Temple Making: The Complete Guide for Transforming Your Home Into a Place of Co-Creation
Freddy Silva (director)
Awaken Productions, 2008
2 DVDs

Sacred space is something that many Pagans are familiar with. However, the New Age community—the target audience for this DVD—includes a more general group of people who may never have thought to honor Spirit in their own homes, especially if raised in a strictly church-based setting. This set of DVDs is geared towards reminding people of the importance of sacred space, as well as a guide to finding the sacred close to home.

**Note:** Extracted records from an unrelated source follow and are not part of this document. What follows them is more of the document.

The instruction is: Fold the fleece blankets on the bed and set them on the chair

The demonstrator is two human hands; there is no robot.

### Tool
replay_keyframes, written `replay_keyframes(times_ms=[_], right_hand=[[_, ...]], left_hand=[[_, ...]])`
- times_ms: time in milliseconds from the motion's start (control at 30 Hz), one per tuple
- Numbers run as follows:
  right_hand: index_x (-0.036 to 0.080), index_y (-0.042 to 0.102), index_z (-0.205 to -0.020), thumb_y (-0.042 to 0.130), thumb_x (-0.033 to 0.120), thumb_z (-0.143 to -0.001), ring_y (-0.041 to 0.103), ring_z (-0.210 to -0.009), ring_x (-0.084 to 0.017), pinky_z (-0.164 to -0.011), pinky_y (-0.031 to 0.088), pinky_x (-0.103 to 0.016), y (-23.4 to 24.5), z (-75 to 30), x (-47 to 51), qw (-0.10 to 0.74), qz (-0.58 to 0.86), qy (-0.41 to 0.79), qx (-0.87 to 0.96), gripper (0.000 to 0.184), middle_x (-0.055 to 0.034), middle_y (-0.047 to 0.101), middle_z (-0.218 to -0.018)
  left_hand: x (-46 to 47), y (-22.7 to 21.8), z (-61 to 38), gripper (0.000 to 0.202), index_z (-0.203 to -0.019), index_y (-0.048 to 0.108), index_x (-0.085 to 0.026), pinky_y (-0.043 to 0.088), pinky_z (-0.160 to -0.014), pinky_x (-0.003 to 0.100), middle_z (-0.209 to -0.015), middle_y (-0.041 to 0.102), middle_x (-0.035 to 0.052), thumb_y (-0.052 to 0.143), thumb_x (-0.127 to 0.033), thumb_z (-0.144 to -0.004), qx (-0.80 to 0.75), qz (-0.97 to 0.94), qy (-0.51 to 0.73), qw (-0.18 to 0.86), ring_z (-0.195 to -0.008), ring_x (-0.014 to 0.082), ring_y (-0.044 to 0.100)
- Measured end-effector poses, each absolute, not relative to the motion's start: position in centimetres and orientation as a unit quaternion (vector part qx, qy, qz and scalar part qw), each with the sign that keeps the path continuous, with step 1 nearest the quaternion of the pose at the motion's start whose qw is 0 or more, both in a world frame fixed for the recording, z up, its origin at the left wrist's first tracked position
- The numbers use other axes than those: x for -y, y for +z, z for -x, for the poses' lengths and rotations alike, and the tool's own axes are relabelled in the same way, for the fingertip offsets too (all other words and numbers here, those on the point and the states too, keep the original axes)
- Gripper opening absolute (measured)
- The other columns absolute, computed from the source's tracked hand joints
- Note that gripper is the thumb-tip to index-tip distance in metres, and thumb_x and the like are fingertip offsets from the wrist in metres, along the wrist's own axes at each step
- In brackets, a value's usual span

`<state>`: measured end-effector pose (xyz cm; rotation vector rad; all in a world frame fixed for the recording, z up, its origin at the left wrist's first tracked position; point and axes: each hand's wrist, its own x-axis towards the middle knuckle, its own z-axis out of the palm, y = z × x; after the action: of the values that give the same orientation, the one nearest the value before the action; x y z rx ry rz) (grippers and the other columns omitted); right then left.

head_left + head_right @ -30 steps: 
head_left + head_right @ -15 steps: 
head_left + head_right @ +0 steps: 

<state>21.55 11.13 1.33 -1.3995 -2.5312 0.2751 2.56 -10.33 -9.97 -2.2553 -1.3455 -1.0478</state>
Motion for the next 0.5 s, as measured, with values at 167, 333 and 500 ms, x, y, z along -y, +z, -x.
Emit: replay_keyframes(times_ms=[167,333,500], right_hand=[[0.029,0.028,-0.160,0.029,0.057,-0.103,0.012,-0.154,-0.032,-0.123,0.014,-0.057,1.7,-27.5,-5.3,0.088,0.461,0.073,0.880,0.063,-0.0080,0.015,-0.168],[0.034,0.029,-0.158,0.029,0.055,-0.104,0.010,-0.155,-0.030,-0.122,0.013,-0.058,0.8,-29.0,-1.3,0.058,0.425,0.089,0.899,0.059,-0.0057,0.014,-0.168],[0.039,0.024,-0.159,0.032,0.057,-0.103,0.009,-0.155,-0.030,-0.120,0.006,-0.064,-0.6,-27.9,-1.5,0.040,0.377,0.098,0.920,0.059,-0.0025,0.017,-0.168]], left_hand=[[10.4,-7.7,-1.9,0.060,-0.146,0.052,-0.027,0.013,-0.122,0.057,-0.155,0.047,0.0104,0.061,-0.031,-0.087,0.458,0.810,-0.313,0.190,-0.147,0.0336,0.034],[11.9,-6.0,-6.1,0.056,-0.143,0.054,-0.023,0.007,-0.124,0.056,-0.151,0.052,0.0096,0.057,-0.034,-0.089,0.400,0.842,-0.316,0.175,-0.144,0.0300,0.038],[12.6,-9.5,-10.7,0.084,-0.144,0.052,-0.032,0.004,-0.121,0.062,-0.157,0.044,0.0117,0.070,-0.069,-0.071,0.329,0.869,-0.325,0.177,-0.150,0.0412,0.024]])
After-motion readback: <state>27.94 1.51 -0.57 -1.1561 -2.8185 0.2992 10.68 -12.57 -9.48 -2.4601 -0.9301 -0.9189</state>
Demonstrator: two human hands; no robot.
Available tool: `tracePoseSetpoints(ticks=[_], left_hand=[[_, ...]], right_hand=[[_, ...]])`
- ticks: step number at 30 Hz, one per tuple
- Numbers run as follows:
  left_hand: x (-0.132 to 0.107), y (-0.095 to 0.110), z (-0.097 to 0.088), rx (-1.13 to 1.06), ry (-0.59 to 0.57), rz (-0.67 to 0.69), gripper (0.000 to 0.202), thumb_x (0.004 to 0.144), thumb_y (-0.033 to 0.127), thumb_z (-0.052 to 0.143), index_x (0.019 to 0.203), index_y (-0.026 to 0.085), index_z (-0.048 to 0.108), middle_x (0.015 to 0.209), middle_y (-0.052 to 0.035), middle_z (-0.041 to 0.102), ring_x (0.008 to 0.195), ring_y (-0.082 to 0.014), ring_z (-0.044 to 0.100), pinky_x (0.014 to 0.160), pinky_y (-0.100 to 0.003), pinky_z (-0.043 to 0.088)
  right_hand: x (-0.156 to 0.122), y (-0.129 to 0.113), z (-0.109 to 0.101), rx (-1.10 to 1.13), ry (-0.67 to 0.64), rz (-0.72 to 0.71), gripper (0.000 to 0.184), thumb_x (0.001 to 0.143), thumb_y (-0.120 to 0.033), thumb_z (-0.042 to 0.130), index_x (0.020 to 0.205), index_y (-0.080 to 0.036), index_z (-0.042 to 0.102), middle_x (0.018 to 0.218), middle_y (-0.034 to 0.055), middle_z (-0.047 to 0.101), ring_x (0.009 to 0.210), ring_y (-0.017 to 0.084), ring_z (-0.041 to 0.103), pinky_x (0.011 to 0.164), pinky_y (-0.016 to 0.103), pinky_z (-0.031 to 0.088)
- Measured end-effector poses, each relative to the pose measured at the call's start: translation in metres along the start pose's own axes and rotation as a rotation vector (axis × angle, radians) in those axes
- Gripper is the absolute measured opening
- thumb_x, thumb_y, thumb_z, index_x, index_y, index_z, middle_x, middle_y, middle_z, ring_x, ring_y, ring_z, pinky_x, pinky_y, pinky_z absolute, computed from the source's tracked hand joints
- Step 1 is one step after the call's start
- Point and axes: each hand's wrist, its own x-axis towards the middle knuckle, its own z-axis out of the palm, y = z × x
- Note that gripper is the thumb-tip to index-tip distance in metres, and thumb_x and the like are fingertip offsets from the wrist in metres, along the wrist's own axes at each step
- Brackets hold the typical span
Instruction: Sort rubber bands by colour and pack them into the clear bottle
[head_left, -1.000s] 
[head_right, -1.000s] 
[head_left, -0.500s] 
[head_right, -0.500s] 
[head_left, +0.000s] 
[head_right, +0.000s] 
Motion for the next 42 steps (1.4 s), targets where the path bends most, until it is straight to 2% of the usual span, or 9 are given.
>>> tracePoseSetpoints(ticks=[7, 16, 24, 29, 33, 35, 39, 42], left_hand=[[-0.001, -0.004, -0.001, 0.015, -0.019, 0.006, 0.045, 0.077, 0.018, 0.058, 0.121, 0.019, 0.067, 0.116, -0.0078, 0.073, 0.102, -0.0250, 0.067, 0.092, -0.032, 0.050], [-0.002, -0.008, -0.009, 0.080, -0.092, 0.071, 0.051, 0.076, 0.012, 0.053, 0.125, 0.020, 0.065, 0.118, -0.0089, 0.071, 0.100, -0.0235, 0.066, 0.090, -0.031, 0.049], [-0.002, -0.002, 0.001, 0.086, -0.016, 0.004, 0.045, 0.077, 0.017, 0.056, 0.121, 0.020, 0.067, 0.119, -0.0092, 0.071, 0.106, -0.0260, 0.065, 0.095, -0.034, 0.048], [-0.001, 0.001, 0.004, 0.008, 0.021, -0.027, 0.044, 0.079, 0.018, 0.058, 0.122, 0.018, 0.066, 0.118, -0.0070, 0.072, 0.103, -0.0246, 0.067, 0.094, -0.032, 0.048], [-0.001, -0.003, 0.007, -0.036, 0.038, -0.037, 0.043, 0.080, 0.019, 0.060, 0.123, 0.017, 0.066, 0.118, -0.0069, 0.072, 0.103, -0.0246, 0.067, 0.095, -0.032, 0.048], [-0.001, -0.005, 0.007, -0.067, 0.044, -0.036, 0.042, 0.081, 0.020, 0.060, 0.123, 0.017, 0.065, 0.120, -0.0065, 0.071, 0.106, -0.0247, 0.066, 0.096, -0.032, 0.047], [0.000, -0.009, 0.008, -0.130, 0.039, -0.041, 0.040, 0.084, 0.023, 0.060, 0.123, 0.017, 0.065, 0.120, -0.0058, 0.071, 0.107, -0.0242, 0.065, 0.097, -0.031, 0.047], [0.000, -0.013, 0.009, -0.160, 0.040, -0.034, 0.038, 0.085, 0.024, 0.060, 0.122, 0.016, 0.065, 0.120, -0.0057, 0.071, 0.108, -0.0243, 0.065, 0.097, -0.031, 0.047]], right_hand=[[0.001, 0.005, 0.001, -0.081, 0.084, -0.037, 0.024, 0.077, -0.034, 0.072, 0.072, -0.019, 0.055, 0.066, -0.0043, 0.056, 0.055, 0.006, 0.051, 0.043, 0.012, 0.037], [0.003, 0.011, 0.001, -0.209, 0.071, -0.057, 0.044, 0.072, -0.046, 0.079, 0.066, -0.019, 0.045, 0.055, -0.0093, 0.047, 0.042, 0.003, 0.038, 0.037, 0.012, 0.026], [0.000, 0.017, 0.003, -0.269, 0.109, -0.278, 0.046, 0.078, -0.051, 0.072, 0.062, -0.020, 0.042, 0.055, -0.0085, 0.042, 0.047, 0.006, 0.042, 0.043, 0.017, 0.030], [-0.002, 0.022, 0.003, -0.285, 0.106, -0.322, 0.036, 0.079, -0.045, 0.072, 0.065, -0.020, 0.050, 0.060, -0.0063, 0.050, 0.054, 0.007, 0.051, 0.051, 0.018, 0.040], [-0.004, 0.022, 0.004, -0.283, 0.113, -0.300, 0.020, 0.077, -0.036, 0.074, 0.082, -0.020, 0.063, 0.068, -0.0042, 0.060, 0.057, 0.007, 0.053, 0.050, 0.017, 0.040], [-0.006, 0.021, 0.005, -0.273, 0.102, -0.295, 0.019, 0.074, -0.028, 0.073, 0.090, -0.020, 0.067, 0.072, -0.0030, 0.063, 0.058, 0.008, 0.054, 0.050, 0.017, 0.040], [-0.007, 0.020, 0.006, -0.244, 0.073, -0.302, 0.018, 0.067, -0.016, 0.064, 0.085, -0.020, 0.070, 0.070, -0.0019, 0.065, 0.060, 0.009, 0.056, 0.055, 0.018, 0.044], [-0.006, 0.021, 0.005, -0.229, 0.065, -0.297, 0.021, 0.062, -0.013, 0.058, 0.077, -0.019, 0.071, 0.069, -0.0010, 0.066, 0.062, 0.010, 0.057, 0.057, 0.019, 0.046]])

Much of the material deals with historical sacred spaces, from temples to groves. Silva touches on numerous auxiliary topics, such as sacred geometry, ley lines, and qualities of energy. He also offers a variety of ideas for applying these to personal space, such as proper use and placement of crystals, stones and other sacred objects according to supposedly ancient secrets.

Unfortunately, a lot of the material is highly unsound. Silva makes some broad and incorrect historical assumptions about ancient cultures, including some gross generalizations about such folks as the Egyptians and the Celts. A good example is his overreliance on supposed uses of geometry such building as European cathedrals—the juxtapositions of geometric shapes over the floor plans for these places was a stretch at most.

And the DVDs are rife with watered-down New Age tripe such as the Law of Attraction and the Seven Laws of Manifestation—a bunch of feel-good, lightweight drek that promises everything will be okay and wonderful, just so long as your thoughts are pure. It’s essentially magic for people who don’t want to deal with the risk.

Overall, while this is a nicely produced DVD set, I can’t in good conscience recommend it for its many flaws.

One pawprint out of five.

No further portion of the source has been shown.